## EXERCISE BRIEF
Read the data below. Then repeat all of it exactly.

*** Opening DATA SEGMENT ***

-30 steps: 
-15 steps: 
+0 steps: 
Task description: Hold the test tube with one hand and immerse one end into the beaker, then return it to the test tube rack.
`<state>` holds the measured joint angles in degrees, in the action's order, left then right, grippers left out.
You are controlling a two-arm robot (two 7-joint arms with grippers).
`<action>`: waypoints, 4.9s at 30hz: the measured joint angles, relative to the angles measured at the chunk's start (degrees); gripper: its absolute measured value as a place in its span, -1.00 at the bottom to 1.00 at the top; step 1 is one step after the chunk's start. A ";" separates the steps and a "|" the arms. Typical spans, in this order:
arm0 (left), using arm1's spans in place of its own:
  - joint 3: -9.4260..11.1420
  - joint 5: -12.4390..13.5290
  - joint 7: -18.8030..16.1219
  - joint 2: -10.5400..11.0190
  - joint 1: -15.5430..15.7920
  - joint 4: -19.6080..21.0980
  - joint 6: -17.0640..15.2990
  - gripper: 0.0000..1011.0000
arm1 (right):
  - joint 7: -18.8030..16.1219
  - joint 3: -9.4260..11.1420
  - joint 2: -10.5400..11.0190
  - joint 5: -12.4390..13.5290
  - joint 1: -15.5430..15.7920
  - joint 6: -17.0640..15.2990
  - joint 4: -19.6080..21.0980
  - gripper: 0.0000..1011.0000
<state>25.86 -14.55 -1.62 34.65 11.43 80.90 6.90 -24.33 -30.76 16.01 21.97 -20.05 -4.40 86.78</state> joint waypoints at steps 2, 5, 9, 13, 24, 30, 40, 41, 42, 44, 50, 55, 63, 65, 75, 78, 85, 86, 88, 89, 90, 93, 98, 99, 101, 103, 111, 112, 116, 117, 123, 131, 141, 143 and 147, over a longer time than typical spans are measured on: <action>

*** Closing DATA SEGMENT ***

## ANSWER SECTION
-30 steps: 
-15 steps: 
+0 steps: 
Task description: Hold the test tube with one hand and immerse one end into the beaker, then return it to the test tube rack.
`<state>` holds the measured joint angles in degrees, in the action's order, left then right, grippers left out.
You are controlling a two-arm robot (two 7-joint arms with grippers).
`<action>`: waypoints, 4.9s at 30hz: the measured joint angles, relative to the angles measured at the chunk's start (degrees); gripper: its absolute measured value as a place in its span, -1.00 at the bottom to 1.00 at the top; step 1 is one step after the chunk's start. A ";" separates the steps and a "|" the arms. Typical spans, in this order:
arm0 (left), using arm1's spans in place of its own:
  - joint 3: -9.4260..11.1420
  - joint 5: -12.4390..13.5290
  - joint 7: -18.8030..16.1219
  - joint 2: -10.5400..11.0190
  - joint 1: -15.5430..15.7920
  - joint 4: -19.6080..21.0980
  - joint 6: -17.0640..15.2990
  - gripper: 0.0000..1011.0000
arm1 (right):
  - joint 7: -18.8030..16.1219
  - joint 3: -9.4260..11.1420
  - joint 2: -10.5400..11.0190
  - joint 5: -12.4390..13.5290
  - joint 1: -15.5430..15.7920
  - joint 6: -17.0640..15.2990
  - joint 4: -19.6080..21.0980
  - gripper: 0.0000..1011.0000
<state>25.86 -14.55 -1.62 34.65 11.43 80.90 6.90 -24.33 -30.76 16.01 21.97 -20.05 -4.40 86.78</state> joint waypoints at steps 2, 5, 9, 13, 24, 30, 40, 41, 42, 44, 50, 55, 63, 65, 75, 78, 85, 86, 88, 89, 90, 93, 98, 99, 101, 103, 111, 112, 116, 117, 123, 131, 141, 143 and 147, over a longer time than typical spans are measured on: <action>

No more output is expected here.